What's the GOP's tax plan ultimately going to look like?
I don't know. No one knows. The fact that nobody knows has prompted members of the Freedom Caucus to threaten to block the passage of a Republican budget resolution if they don't receive more information.
Republicans also have to agree on a 2018 budget resolution -- a necessary step to unlock the procedural maneuver they intend to use to pass the tax plan with 50 votes in the Senate. The lack of details of a tax plan is frustrating members of the House Freedom Caucus, who are making clear they’re ready to effectively hold the budget resolution hostage until they get some specifics from their leaders.
“It’s very hard to hard to vote on a budget resolution, which has as its sole objective to move tax reform, when you don’t know what tax reform looks like,” said Representative Dave Brat, a House Freedom Caucus member from Virginia.
He's not wrong. It doesn't make much sense to pass a resolution to facilitate "reform" when you have no idea what your reforms will look like. But this is funny because budget resolutions are more or less meaningless and taking their own (Republican) resolution hostage would hurt them, too. This has nothing to do with Democrats.
You may recall that the GOP's budget resolution for 2017 called for many fantastical things. It called for even deeper cuts than Speaker Paul Ryan has been calling for since 2011, but they ultimately acted on none of the proposals included in it.
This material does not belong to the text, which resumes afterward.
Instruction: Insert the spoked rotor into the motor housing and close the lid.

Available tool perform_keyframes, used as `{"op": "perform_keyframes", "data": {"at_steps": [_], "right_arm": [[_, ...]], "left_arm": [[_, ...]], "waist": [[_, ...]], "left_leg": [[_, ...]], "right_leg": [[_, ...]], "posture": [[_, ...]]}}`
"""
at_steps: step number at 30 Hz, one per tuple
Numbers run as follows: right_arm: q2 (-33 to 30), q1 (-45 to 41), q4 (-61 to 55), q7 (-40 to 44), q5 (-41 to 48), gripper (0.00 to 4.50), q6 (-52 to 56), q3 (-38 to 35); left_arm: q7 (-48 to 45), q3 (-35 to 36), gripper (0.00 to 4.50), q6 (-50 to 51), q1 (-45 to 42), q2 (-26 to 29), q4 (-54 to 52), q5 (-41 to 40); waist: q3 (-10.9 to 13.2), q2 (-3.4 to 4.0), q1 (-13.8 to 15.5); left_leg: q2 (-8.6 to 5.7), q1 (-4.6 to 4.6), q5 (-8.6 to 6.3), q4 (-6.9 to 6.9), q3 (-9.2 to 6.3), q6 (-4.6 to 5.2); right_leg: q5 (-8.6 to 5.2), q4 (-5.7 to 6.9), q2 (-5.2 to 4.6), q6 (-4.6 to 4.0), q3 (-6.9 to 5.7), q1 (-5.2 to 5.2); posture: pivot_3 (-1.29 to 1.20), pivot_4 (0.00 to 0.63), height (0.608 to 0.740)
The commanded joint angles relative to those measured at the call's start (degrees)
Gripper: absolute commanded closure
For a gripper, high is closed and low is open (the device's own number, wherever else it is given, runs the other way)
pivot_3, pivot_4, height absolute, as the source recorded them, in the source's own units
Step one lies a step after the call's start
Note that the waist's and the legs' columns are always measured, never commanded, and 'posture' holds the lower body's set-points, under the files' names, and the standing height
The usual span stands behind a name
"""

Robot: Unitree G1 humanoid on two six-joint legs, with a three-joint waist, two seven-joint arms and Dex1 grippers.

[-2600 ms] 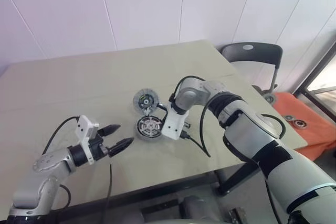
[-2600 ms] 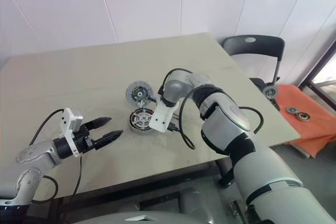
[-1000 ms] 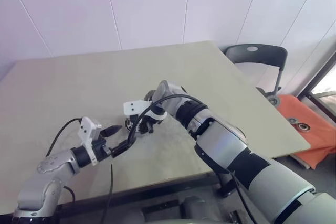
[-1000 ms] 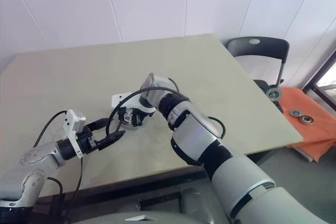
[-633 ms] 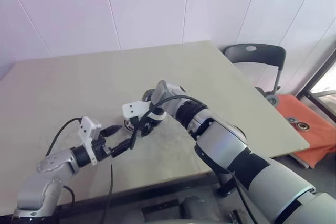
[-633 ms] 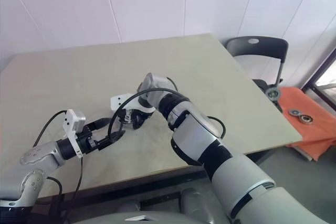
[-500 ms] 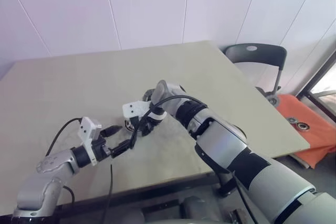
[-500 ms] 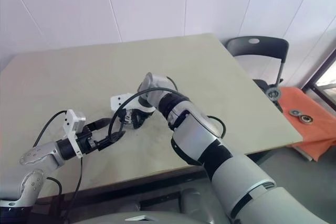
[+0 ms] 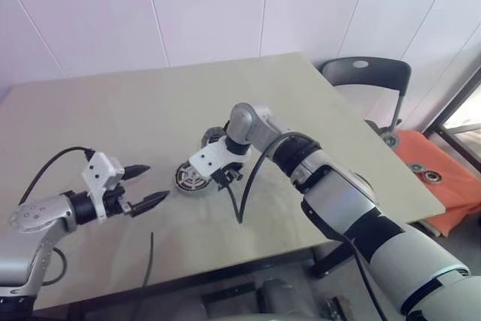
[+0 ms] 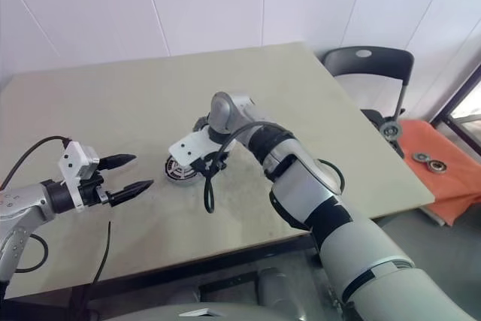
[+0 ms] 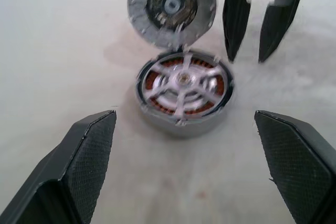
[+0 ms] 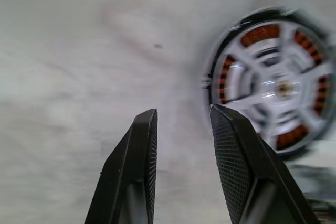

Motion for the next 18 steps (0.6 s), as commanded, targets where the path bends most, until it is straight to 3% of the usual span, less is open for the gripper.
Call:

The legislation that funded the federal government for the remainder of fiscal 2017 actually slightly increased spending over the previous fiscal year prompting celebration and not-so-subtle gloating from congressional Democrats.
Republicans wrote that off at the time by saying they were buying time to pass their agenda, but that was half a year ago and they're no closer to passing their agenda.
With government funding and the debt ceiling placed on a short fuse of just three months, and with Republicans squabbling over a meaningless resolution that they'll be forced to violate almost immediately at the conclusion of those three months, I just don't see how they're going to do any of this.
It feels like a cliche to put it this way, but this is what happens when you send people who hate the government to Washington so they can run the government. It's nearly impossible to thread the anti-government needle because the truth is Americans fucking love government when it gives them health care or saves their asses from a hurricane.
Right as I was about to wrap up this post, it struck me that Republicans will be debating their budget resolution for fiscal 2018 after fiscal 2018 has already started. A functioning Congress would have begun working on fiscal 2018 when the GOP was still drafting resolutions for 2017. At this point I dare to predict we'll see similar circumstances next year with the GOP still grappling with fiscal 2018 when they should be preparing for fiscal 2019.
Not coincidentally, three House Republicans have announced their retirement in the past week.